## Record excerpts

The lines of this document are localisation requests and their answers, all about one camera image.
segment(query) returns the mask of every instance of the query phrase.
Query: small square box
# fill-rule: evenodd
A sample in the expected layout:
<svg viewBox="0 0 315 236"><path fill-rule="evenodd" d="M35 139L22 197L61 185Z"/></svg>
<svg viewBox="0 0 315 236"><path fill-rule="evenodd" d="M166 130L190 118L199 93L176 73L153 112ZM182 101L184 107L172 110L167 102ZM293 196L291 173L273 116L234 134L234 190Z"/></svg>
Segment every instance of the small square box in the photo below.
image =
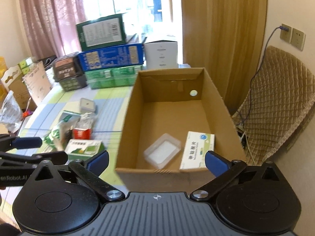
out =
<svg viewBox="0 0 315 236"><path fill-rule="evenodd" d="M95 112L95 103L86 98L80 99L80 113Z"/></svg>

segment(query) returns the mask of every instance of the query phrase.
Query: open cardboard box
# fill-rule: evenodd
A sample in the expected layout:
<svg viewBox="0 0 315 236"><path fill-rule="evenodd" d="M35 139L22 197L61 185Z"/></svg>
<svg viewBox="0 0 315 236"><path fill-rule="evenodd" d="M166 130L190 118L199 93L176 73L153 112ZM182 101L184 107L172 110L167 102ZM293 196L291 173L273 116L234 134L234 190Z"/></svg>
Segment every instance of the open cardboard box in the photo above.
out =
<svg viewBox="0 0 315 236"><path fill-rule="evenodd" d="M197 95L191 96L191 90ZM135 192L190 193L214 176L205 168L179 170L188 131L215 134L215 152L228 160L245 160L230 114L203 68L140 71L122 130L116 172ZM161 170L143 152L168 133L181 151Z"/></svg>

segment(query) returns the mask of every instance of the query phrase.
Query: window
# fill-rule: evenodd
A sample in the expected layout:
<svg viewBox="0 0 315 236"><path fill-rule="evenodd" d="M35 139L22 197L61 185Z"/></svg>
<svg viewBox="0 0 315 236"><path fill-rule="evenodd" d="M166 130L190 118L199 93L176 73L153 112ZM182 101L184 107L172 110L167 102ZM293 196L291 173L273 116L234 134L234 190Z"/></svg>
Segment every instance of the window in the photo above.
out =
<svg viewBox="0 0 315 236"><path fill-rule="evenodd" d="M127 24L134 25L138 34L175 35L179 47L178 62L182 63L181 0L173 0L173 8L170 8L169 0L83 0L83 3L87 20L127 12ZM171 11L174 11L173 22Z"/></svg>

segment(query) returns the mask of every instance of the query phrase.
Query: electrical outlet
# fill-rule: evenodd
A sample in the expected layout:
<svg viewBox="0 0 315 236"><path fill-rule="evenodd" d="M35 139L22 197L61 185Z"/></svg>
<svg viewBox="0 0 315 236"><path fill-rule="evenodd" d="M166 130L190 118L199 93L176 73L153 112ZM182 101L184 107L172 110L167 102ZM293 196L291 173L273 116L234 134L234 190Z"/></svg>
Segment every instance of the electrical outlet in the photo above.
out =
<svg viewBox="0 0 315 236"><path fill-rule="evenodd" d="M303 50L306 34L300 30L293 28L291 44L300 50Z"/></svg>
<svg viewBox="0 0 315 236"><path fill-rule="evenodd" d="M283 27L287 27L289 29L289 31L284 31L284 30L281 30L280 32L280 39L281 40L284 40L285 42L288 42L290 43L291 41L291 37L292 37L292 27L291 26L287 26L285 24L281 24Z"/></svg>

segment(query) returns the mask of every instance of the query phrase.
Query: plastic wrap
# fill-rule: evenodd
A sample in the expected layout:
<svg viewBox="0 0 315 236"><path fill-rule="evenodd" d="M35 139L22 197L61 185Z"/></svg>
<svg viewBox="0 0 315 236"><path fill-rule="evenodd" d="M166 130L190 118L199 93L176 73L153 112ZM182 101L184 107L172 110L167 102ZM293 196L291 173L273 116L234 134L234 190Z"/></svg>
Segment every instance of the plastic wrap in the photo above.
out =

## Problem description
Leaving the images out, print the records above exactly.

## The answer
The lines of this document are localisation requests and their answers, all about one camera image.
segment(query) returns the mask of every instance of the query phrase.
Query: small square box
# fill-rule: evenodd
A sample in the expected layout:
<svg viewBox="0 0 315 236"><path fill-rule="evenodd" d="M35 139L22 197L61 185Z"/></svg>
<svg viewBox="0 0 315 236"><path fill-rule="evenodd" d="M166 130L190 118L199 93L176 73L153 112ZM182 101L184 107L172 110L167 102ZM293 196L291 173L273 116L234 134L234 190Z"/></svg>
Segment every instance of the small square box in the photo below.
image =
out =
<svg viewBox="0 0 315 236"><path fill-rule="evenodd" d="M95 112L95 103L86 98L80 99L80 113Z"/></svg>

segment(query) returns the mask of every instance of the query phrase.
Query: open cardboard box
# fill-rule: evenodd
A sample in the expected layout:
<svg viewBox="0 0 315 236"><path fill-rule="evenodd" d="M35 139L22 197L61 185Z"/></svg>
<svg viewBox="0 0 315 236"><path fill-rule="evenodd" d="M166 130L190 118L199 93L176 73L153 112ZM182 101L184 107L172 110L167 102ZM293 196L291 173L273 116L234 134L234 190Z"/></svg>
Segment every instance of the open cardboard box in the photo above.
out =
<svg viewBox="0 0 315 236"><path fill-rule="evenodd" d="M197 95L191 96L191 90ZM135 192L190 193L214 176L205 168L179 170L188 131L215 134L215 152L228 160L245 160L230 114L203 68L140 71L122 130L116 172ZM161 170L143 152L168 133L181 151Z"/></svg>

segment(query) returns the mask of every instance of the query phrase.
Query: window
# fill-rule: evenodd
A sample in the expected layout:
<svg viewBox="0 0 315 236"><path fill-rule="evenodd" d="M35 139L22 197L61 185Z"/></svg>
<svg viewBox="0 0 315 236"><path fill-rule="evenodd" d="M166 130L190 118L199 93L176 73L153 112ZM182 101L184 107L172 110L167 102ZM293 196L291 173L273 116L234 134L234 190Z"/></svg>
Segment every instance of the window in the photo above.
out =
<svg viewBox="0 0 315 236"><path fill-rule="evenodd" d="M127 24L134 25L138 34L175 35L179 47L178 62L182 63L181 0L173 0L173 8L170 8L169 0L83 0L83 3L87 20L127 12ZM171 11L174 11L173 22Z"/></svg>

segment(query) returns the mask of every instance of the query phrase.
Query: electrical outlet
# fill-rule: evenodd
A sample in the expected layout:
<svg viewBox="0 0 315 236"><path fill-rule="evenodd" d="M35 139L22 197L61 185Z"/></svg>
<svg viewBox="0 0 315 236"><path fill-rule="evenodd" d="M166 130L190 118L199 93L176 73L153 112ZM182 101L184 107L172 110L167 102ZM293 196L291 173L273 116L234 134L234 190Z"/></svg>
Segment every instance of the electrical outlet in the photo above.
out =
<svg viewBox="0 0 315 236"><path fill-rule="evenodd" d="M303 50L306 34L300 30L293 28L291 44L300 50Z"/></svg>
<svg viewBox="0 0 315 236"><path fill-rule="evenodd" d="M283 27L287 27L289 29L289 31L284 31L284 30L281 30L280 32L280 39L281 40L284 40L285 42L288 42L290 43L291 41L291 37L292 37L292 27L291 26L287 26L285 24L281 24Z"/></svg>

segment(query) returns the mask of every instance of the query phrase.
Query: plastic wrap
# fill-rule: evenodd
A sample in the expected layout:
<svg viewBox="0 0 315 236"><path fill-rule="evenodd" d="M35 139L22 197L61 185Z"/></svg>
<svg viewBox="0 0 315 236"><path fill-rule="evenodd" d="M166 130L190 118L199 93L176 73L153 112ZM182 101L184 107L172 110L167 102ZM293 196L291 173L273 116L234 134L234 190Z"/></svg>
Segment every instance of the plastic wrap in the photo above.
out =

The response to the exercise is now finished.